## Stored data entries
────────────────────

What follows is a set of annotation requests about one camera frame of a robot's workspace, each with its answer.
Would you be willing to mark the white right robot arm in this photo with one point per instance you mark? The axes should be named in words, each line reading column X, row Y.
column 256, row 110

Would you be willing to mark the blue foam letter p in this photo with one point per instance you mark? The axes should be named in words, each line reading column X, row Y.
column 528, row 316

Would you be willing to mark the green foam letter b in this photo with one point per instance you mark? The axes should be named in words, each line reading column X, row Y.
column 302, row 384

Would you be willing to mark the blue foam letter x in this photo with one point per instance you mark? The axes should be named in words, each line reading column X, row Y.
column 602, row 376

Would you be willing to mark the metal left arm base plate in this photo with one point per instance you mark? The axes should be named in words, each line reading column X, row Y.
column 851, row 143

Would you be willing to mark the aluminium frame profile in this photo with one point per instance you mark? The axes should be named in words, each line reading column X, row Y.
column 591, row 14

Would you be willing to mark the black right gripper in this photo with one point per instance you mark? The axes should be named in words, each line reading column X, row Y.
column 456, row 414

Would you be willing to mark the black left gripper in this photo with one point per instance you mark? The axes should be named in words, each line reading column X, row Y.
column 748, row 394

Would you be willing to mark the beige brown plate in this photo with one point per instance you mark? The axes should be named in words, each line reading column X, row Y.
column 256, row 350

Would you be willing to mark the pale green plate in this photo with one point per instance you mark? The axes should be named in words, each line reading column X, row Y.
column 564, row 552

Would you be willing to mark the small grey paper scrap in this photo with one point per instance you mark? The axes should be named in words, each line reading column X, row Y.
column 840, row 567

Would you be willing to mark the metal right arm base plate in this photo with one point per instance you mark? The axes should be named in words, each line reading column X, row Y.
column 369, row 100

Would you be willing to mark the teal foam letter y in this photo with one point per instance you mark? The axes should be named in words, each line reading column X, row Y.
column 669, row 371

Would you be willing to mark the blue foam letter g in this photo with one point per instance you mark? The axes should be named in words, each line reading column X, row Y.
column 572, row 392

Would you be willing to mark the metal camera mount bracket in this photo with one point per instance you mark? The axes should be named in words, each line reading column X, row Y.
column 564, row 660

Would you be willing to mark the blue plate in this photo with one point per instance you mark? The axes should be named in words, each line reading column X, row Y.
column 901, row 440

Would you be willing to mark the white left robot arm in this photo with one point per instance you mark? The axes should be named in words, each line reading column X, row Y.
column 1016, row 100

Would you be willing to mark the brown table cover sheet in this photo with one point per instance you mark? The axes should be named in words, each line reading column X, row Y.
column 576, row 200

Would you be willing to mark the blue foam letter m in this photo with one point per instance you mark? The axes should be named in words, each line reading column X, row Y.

────────────────────

## PROBLEM TO SOLVE
Go through the records above and copy each one exactly.

## PROBLEM SOLUTION
What follows is a set of annotation requests about one camera frame of a robot's workspace, each with its answer.
Would you be willing to mark the white right robot arm in this photo with one point per instance you mark? The axes should be named in words, each line reading column X, row Y.
column 256, row 110

Would you be willing to mark the blue foam letter p in this photo with one point per instance you mark? The axes should be named in words, each line reading column X, row Y.
column 528, row 316

Would you be willing to mark the green foam letter b in this photo with one point per instance you mark? The axes should be named in words, each line reading column X, row Y.
column 302, row 384

Would you be willing to mark the blue foam letter x in this photo with one point per instance you mark? The axes should be named in words, each line reading column X, row Y.
column 602, row 376

Would you be willing to mark the metal left arm base plate in this photo with one point per instance you mark? The axes should be named in words, each line reading column X, row Y.
column 851, row 143

Would you be willing to mark the aluminium frame profile in this photo with one point per instance you mark? The axes should be named in words, each line reading column X, row Y.
column 591, row 14

Would you be willing to mark the black right gripper in this photo with one point per instance you mark? The axes should be named in words, each line reading column X, row Y.
column 456, row 414

Would you be willing to mark the black left gripper in this photo with one point per instance you mark? The axes should be named in words, each line reading column X, row Y.
column 748, row 394

Would you be willing to mark the beige brown plate in this photo with one point per instance you mark? The axes should be named in words, each line reading column X, row Y.
column 256, row 350

Would you be willing to mark the pale green plate in this photo with one point per instance you mark? The axes should be named in words, each line reading column X, row Y.
column 564, row 552

Would you be willing to mark the small grey paper scrap in this photo with one point per instance you mark? The axes should be named in words, each line reading column X, row Y.
column 840, row 567

Would you be willing to mark the metal right arm base plate in this photo with one point per instance you mark? The axes should be named in words, each line reading column X, row Y.
column 369, row 100

Would you be willing to mark the teal foam letter y in this photo with one point per instance you mark? The axes should be named in words, each line reading column X, row Y.
column 669, row 371

Would you be willing to mark the blue foam letter g in this photo with one point per instance you mark? The axes should be named in words, each line reading column X, row Y.
column 572, row 392

Would you be willing to mark the metal camera mount bracket in this photo with one point per instance you mark? The axes should be named in words, each line reading column X, row Y.
column 564, row 660

Would you be willing to mark the blue plate in this photo with one point per instance you mark? The axes should be named in words, each line reading column X, row Y.
column 901, row 440

Would you be willing to mark the white left robot arm in this photo with one point per instance you mark? The axes should be named in words, each line reading column X, row Y.
column 1016, row 100

Would you be willing to mark the brown table cover sheet in this photo with one point per instance you mark? The axes should be named in words, each line reading column X, row Y.
column 576, row 200

Would you be willing to mark the blue foam letter m in this photo with one point per instance you mark? The axes should be named in words, each line reading column X, row Y.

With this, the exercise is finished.